(The data Opens)
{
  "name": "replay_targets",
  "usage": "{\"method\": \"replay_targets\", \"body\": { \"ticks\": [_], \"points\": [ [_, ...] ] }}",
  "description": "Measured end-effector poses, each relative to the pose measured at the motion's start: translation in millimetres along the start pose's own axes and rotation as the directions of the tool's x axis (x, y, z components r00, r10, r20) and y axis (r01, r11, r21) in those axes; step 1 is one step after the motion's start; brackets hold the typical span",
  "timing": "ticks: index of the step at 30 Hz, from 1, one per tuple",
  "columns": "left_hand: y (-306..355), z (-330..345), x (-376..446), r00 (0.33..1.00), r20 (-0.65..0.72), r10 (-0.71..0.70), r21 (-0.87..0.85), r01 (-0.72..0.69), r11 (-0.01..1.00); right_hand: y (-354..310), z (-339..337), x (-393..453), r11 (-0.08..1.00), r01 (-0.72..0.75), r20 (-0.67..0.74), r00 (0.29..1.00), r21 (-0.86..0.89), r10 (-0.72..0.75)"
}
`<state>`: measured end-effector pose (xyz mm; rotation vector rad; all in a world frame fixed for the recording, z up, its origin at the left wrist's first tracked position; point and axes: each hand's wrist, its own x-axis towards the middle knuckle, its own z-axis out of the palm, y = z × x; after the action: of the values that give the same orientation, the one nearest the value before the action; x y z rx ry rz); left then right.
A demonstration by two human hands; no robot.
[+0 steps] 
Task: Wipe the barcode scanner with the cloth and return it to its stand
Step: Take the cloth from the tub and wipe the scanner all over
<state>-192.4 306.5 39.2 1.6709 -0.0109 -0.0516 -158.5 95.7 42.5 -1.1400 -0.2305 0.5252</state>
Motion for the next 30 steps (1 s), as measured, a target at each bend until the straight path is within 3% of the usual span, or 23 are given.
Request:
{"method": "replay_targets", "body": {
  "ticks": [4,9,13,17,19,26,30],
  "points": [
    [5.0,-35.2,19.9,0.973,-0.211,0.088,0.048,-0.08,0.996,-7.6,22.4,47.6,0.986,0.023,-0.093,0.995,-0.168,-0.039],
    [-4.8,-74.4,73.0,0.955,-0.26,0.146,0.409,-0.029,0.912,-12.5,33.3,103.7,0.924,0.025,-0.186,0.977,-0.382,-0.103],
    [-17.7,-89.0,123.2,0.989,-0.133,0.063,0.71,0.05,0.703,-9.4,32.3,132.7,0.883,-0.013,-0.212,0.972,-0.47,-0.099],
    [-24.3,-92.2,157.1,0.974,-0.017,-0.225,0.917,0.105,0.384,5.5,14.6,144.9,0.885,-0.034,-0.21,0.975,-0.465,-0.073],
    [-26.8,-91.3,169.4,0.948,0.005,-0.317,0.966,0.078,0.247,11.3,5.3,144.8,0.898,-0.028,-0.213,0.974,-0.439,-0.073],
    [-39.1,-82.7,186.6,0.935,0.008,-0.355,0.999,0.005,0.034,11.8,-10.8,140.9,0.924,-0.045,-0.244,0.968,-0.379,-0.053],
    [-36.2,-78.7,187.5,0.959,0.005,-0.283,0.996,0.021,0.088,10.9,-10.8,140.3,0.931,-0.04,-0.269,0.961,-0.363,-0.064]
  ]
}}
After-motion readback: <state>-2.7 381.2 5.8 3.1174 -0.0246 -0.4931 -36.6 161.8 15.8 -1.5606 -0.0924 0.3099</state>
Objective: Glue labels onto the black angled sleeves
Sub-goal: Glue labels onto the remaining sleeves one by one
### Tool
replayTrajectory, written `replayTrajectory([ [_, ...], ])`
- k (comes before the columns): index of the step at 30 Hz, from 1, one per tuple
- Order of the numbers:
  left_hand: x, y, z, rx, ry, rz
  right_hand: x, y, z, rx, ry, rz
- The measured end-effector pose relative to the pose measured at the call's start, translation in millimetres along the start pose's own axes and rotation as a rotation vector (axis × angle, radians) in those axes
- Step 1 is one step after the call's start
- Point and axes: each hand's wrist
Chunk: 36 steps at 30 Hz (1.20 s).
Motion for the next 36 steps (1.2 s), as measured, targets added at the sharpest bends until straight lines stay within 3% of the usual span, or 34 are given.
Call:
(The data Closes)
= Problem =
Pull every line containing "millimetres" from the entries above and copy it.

= Result for this task =
  "description": "Measured end-effector poses, each relative to the pose measured at the motion's start: translation in millimetres along the start pose's own axes and rotation as the directions of the tool's x axis (x, y, z components r00, r10, r20) and y axis (r01, r11, r21) in those axes; step 1 is one step after the motion's start; brackets hold the typical span",
- The measured end-effector pose relative to the pose measured at the call's start, translation in millimetres along the start pose's own axes and rotation as a rotation vector (axis × angle, radians) in those axes

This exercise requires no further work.